Bald hatten die Weinanlieferungen einen solchen Umfang angenommen. Dass die bisher zur Verfügung stehenden Keller nicht mehr ausreichten. Außerdem wurde die Anschaffung einer Keltereianlage nun unumgänglich, damit die Mitglieder ihre Trauben direkt bei der WG anliefern konnten und nicht erst zu Hause pressen mussten. Im Herbst 1955 erwarb man die stillgelegte Zigarrenfabrik Strohm. Nun war es auch möglich, moderne und kostspielige Maschinen und Geräte zum Ausbau des Weines zu beschaffen.
Die Mitgliederzahl war Ende 1955 auf 60 angewachsen und die Glottertäler Weine hatten sich im ganzen Bundesgebiet einen Namen gemacht. Vor allem die Lage „Roter Bur“ fand viele Freunde und erzielte schon in den fünfziger Jahren hohe Auszeichnungen auf Landes- und Bundesebene. Auch in den kommenden Jahren stieg die Mitgliederzahl, und die Räumlichkeiten wurden weiter ausgebaut. Im Jahre 1973 wurde die neue Kelterhalle errichtet und mit einer neuen Traubenerfassungsanlage mit Absaug- und vollautomatischer Wiegevorrichtung ausgestattet. Für die Traubenverwertung wurden sechs neue Abtropftanks und eine Traubenpresse installiert. Auch das Flaschenlager und die Tankkeller wurden erheblich erweitert. Dieses Projekt verdoppelte die Kapazität der WG Glottertal auf 4310 Hektoliter.
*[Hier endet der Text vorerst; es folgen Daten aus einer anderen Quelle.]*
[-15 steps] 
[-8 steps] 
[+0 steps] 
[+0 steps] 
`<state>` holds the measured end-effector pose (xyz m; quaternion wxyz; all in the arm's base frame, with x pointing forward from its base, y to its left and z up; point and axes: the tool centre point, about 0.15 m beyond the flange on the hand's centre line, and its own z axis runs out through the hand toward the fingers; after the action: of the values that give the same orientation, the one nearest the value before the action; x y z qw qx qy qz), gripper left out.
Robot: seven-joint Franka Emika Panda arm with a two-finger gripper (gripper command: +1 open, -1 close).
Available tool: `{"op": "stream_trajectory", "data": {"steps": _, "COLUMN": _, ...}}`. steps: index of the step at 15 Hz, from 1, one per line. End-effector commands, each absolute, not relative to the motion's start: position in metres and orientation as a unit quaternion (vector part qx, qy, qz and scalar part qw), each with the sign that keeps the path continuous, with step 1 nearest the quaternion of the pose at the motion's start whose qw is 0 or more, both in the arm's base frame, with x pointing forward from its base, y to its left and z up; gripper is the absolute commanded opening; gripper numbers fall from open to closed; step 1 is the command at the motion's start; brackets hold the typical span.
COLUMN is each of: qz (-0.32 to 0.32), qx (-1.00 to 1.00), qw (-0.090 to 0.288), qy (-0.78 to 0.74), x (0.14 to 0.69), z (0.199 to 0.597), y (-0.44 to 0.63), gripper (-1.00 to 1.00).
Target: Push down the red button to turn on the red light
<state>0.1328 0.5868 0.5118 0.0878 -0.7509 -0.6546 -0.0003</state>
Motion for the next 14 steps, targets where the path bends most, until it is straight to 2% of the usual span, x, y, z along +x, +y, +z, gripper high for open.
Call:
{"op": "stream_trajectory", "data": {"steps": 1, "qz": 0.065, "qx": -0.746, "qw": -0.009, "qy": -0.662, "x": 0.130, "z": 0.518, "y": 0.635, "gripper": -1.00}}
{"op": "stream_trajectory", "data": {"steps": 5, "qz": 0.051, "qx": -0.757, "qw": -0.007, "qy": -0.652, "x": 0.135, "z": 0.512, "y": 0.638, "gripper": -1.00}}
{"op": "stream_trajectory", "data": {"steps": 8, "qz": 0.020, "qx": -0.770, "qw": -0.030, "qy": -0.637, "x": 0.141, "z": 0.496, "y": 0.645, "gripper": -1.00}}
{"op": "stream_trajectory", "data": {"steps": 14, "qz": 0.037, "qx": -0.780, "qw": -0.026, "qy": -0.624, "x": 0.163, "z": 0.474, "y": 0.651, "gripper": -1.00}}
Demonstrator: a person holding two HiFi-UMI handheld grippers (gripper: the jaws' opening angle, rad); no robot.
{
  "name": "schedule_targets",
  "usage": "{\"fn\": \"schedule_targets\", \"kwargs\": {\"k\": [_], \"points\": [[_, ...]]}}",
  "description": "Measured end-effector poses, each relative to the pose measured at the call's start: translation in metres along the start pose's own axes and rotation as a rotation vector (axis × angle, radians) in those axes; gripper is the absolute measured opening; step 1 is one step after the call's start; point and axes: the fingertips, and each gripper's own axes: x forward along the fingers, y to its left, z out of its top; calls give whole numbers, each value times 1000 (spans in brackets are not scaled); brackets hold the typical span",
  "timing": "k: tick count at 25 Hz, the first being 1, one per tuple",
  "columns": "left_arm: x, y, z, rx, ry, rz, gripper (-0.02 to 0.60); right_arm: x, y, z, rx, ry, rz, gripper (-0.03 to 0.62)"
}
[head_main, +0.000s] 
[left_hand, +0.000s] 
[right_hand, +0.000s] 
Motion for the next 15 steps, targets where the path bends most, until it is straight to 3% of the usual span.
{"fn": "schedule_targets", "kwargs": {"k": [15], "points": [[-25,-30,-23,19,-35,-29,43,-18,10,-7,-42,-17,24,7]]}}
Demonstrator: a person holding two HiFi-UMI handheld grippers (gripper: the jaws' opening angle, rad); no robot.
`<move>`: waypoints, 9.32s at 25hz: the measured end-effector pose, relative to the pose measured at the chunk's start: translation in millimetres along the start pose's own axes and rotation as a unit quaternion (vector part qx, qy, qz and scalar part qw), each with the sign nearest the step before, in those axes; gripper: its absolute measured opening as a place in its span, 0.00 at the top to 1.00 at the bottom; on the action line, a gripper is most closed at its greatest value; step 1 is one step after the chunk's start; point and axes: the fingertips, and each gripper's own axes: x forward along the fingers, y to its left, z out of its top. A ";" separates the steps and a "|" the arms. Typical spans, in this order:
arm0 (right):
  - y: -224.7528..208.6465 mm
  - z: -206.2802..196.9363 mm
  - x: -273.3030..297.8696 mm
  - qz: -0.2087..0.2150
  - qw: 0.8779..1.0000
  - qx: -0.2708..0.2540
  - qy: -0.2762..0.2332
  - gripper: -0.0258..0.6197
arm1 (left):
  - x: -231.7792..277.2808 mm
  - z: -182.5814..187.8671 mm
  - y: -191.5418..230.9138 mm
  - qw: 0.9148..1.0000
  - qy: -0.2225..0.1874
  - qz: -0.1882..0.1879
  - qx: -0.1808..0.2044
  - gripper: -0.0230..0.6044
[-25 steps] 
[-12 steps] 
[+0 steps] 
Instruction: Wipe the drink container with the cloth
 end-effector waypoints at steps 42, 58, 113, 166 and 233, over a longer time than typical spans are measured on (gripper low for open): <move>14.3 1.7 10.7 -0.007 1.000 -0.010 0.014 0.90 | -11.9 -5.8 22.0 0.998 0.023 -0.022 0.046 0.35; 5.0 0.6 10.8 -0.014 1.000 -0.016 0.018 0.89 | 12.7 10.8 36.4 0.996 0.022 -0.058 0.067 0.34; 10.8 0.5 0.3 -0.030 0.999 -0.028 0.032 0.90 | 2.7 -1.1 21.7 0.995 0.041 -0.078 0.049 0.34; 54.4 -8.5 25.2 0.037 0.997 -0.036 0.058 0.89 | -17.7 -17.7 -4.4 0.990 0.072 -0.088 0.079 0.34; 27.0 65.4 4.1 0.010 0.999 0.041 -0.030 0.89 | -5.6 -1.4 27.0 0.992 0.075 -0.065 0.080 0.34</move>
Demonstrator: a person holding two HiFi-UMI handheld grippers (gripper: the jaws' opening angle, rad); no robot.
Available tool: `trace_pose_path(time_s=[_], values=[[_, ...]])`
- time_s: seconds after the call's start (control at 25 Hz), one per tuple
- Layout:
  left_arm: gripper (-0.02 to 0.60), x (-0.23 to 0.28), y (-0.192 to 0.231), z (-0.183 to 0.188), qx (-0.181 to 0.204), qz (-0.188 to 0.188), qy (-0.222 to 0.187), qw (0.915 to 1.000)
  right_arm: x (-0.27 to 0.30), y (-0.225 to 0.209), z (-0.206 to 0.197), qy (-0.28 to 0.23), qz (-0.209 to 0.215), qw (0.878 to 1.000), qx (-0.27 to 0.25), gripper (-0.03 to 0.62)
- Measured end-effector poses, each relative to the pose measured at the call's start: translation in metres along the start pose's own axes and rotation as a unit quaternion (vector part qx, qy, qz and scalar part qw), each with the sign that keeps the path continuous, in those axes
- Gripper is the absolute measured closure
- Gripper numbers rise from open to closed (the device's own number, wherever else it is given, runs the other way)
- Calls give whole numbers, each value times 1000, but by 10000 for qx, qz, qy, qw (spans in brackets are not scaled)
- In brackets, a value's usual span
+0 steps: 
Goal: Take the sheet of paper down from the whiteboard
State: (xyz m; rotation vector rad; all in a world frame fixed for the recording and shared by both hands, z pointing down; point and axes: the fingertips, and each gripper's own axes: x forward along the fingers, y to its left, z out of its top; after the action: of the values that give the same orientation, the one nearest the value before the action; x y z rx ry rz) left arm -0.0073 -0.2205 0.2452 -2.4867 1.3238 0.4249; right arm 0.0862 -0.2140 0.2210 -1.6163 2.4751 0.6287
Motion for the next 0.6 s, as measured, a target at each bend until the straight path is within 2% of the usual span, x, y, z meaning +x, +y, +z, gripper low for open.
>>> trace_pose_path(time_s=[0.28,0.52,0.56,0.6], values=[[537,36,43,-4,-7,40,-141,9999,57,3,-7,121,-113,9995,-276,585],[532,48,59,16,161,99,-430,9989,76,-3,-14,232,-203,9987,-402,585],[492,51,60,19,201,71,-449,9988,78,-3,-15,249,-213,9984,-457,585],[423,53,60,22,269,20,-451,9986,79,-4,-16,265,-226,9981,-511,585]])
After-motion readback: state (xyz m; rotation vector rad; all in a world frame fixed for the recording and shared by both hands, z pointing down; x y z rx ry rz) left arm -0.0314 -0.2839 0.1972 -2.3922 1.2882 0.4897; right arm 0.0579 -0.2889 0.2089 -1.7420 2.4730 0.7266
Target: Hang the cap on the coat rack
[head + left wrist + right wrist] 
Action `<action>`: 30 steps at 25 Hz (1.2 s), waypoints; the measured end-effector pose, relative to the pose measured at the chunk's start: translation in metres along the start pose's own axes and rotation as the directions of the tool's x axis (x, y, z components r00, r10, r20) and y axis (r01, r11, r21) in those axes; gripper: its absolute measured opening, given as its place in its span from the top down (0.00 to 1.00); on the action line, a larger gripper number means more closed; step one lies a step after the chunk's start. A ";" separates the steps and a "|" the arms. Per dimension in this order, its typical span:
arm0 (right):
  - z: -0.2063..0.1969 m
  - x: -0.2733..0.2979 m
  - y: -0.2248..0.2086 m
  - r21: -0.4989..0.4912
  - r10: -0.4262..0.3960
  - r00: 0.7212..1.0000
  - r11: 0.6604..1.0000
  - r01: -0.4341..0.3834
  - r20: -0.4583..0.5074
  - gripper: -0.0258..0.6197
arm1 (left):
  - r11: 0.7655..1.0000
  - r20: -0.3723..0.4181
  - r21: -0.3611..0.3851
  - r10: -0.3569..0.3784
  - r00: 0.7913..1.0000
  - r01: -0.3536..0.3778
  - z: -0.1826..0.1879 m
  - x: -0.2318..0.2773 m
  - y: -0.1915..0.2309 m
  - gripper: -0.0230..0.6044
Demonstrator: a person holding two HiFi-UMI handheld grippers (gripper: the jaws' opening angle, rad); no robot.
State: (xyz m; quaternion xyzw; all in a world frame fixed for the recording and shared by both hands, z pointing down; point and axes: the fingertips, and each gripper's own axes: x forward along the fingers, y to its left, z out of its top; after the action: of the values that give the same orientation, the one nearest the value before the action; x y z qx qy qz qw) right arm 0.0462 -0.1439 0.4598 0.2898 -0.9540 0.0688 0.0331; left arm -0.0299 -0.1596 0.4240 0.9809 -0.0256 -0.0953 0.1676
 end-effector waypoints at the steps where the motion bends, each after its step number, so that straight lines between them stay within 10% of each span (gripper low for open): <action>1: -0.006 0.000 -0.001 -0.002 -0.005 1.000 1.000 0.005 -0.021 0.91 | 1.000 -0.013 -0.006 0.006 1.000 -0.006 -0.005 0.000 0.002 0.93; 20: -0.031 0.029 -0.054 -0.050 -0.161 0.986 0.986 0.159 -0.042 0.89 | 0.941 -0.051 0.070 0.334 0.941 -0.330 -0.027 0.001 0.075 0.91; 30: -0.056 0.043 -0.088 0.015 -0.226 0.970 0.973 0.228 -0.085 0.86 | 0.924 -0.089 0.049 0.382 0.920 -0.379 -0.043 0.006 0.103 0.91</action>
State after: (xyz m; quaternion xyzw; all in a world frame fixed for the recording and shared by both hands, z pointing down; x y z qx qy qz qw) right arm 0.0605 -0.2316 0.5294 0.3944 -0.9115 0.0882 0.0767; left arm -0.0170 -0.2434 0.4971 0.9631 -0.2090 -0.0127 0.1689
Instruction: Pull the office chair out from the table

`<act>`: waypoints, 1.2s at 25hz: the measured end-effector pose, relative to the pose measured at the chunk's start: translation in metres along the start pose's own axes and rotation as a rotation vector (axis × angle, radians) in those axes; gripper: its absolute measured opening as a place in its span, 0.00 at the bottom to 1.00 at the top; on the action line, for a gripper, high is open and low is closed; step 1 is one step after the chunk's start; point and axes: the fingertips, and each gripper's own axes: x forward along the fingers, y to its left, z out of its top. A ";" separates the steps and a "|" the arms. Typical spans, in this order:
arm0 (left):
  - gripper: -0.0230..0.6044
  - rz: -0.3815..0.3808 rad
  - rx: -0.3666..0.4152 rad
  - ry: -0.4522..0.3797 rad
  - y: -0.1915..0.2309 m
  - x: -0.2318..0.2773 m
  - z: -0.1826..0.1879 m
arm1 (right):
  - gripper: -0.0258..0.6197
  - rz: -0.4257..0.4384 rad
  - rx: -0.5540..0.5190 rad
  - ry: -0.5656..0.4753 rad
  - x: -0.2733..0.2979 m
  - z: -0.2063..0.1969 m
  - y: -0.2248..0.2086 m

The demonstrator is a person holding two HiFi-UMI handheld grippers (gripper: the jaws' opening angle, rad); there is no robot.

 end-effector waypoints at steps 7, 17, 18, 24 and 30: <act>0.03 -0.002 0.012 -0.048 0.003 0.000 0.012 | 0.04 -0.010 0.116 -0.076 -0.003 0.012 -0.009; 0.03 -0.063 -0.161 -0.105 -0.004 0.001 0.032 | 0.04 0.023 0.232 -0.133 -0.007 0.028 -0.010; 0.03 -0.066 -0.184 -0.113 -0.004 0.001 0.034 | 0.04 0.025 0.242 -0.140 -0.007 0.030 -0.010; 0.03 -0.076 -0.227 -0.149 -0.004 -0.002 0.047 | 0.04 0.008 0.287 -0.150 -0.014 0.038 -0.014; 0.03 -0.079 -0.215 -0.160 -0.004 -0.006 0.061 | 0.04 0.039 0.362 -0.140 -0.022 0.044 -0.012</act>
Die gute Vermarktung der Weine hatte zur Folge, dass die Genossenschaft ihren Mitgliedern – die Mitgliederzahl war bis zum Jahre 1976 auf 138 angestiegen – trotz der hohen Kosten für die Neubaumaßnahmen alljährlich eine gute Auszahlung bieten konnte. Die WG Glottertal lag mit ihren Auszahlungsbeiträgen unter den badischen Genossenschaften jeweils mit an der Spitze. Schon im Jahre 1975 wurde fast 1 Million an Traubengeldern ausbezahlt. Auch mit der örtlichen Gastronomie kam es allmählich zu einem guten Einvernehmen, so dass diese heute weitgehend von der Winzergenossenschaft mit Wein beliefert werden.
Ende der 1980er Jahre entstand ein großer Winzersaal mit einer sehr gelungenen rustikalen Einrichtung. Hier finden etwa 200 Personen Platz, so dass nun auch große Gesellschaften zu Weinproben empfangen werden können. Heute liefern die 157 Mitglieder der Winzergenossenschaft von etwa 50 ha Reben ihre Trauben an die WG Glottertal. Davon sind 80 % Blauer Spätburgunder, 12 % Ruländer, 5 % Müller-Thurgau sowie einige kleine Mengen Gewürztraminer, Riesling, Weißer Burgunder und Muskateller. Ein Großteil der Weine der Glottertäler Winzergenossenschaft wird im Ort selbst vermarktet. Jährlich hat die WG im Durchschnitt einen Weinumsatz von etwa 3300 hl. Die Glottertäler Weine aus den Lagen Eichberg und Roter Bur tragen mit dazu bei, den Ruhm der weitbekannten Gastronomie des Tales noch mehr zu verbreiten. Sie sind ein wichtiger Werbeträger für den Fremdenverkehr des Glottertales.